Stored records:
━━━━━━━━━━━━━━━━

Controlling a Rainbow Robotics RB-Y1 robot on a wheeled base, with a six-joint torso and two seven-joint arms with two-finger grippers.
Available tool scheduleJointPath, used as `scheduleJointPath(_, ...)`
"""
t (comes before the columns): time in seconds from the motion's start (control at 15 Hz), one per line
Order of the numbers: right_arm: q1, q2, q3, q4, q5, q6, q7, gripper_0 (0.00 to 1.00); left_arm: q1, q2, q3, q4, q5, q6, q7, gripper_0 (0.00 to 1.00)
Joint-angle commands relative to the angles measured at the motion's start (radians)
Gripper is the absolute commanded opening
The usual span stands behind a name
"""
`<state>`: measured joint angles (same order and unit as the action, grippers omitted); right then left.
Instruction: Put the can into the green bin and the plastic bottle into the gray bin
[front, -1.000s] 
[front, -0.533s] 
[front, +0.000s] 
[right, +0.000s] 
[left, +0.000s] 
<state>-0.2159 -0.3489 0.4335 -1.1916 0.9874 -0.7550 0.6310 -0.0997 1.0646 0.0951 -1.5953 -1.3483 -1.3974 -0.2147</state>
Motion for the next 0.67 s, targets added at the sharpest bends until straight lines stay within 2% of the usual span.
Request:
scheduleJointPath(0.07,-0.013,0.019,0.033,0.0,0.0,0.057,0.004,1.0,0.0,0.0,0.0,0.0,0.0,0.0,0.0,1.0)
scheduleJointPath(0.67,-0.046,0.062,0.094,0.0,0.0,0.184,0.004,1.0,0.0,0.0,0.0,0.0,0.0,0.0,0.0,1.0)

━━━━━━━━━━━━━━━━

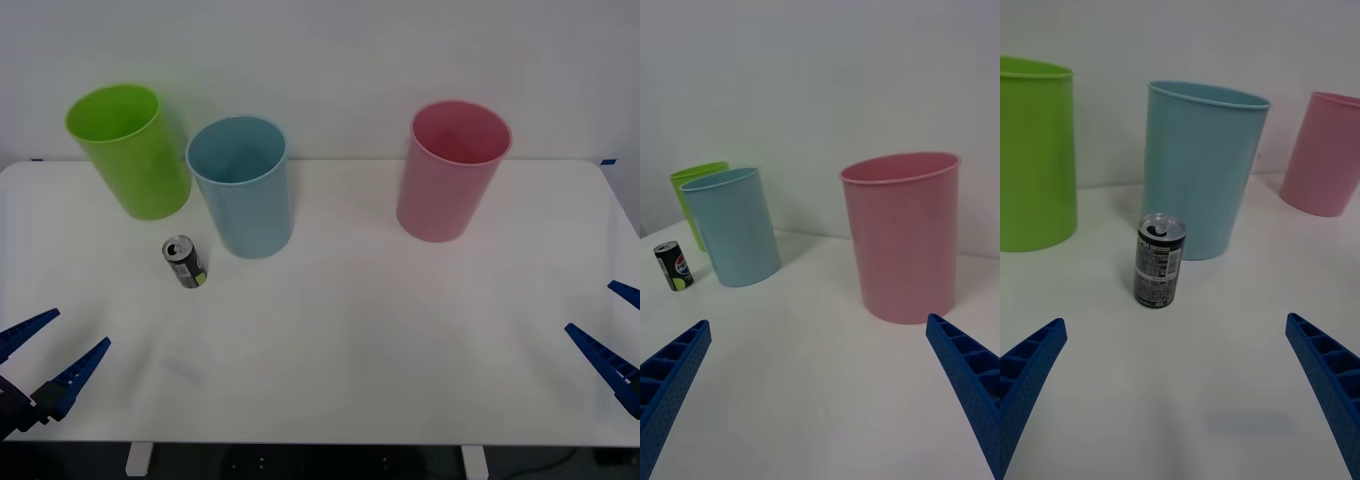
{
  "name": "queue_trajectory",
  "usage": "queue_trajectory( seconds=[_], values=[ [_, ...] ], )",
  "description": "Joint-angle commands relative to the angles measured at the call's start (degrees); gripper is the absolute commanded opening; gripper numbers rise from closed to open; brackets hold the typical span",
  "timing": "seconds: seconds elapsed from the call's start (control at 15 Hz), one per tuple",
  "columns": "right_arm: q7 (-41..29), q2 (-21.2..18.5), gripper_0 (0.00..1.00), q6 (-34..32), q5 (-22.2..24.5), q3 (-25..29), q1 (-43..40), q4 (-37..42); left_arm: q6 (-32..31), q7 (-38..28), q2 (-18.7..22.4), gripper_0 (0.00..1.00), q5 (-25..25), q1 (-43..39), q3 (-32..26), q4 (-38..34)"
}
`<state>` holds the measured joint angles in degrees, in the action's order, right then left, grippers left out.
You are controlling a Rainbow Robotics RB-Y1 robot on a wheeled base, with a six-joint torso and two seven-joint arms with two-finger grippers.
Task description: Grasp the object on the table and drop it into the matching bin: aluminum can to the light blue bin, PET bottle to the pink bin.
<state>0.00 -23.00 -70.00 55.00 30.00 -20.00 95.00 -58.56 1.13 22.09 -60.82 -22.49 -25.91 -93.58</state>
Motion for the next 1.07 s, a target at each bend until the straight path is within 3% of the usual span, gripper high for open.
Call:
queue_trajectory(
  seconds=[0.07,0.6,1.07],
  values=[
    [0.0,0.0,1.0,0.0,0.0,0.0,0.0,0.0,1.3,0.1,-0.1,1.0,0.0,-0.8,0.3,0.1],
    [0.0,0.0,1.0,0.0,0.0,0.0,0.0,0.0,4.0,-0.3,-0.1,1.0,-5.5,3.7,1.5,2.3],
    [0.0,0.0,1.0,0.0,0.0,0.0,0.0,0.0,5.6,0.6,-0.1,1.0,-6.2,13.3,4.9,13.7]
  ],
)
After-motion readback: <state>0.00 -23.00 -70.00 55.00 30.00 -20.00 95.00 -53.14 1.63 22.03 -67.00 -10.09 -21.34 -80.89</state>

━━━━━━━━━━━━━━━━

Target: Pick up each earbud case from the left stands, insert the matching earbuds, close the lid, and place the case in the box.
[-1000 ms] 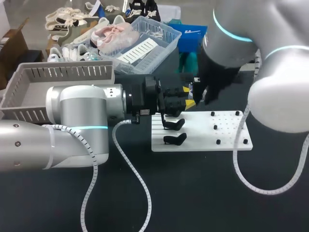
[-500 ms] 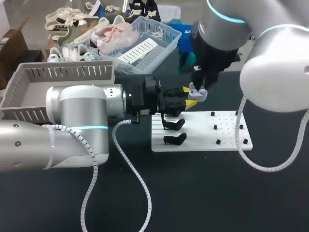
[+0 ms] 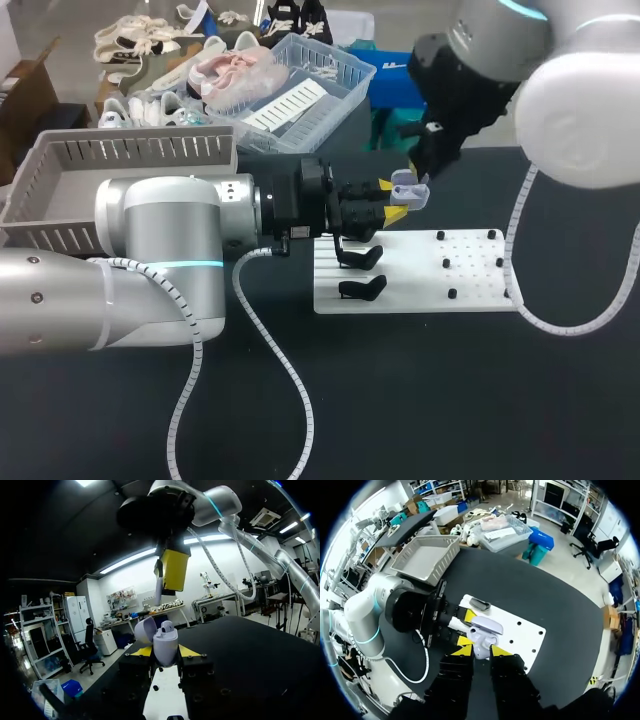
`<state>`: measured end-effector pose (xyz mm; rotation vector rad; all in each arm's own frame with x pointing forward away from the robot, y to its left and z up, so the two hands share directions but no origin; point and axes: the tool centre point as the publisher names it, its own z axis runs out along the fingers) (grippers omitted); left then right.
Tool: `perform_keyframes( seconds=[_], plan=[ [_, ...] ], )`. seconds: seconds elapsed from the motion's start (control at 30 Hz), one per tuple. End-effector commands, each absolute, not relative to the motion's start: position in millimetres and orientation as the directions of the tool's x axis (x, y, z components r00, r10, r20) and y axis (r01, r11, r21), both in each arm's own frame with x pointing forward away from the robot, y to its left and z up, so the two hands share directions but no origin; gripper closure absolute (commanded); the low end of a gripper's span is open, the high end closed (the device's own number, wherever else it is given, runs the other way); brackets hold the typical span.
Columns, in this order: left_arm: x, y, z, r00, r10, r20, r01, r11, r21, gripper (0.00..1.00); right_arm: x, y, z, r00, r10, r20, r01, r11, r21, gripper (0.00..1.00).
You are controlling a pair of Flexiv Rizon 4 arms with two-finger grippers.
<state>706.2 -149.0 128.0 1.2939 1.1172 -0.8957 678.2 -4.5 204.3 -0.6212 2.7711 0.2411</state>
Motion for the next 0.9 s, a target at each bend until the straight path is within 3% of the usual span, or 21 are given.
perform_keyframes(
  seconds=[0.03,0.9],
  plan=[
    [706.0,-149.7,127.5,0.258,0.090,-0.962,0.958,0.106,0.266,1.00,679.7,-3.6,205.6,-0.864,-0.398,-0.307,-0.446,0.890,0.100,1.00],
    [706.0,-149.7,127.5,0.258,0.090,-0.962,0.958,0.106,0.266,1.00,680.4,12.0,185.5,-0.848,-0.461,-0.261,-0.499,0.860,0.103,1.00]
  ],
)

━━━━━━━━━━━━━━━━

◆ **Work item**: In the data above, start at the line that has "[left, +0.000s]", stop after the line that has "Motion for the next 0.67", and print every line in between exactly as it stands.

◆ **Solution**:
[left, +0.000s] 
<state>-0.2159 -0.3489 0.4335 -1.1916 0.9874 -0.7550 0.6310 -0.0997 1.0646 0.0951 -1.5953 -1.3483 -1.3974 -0.2147</state>
Motion for the next 0.67 s, targets added at the sharpest bends until straight lines stay within 2% of the usual span.

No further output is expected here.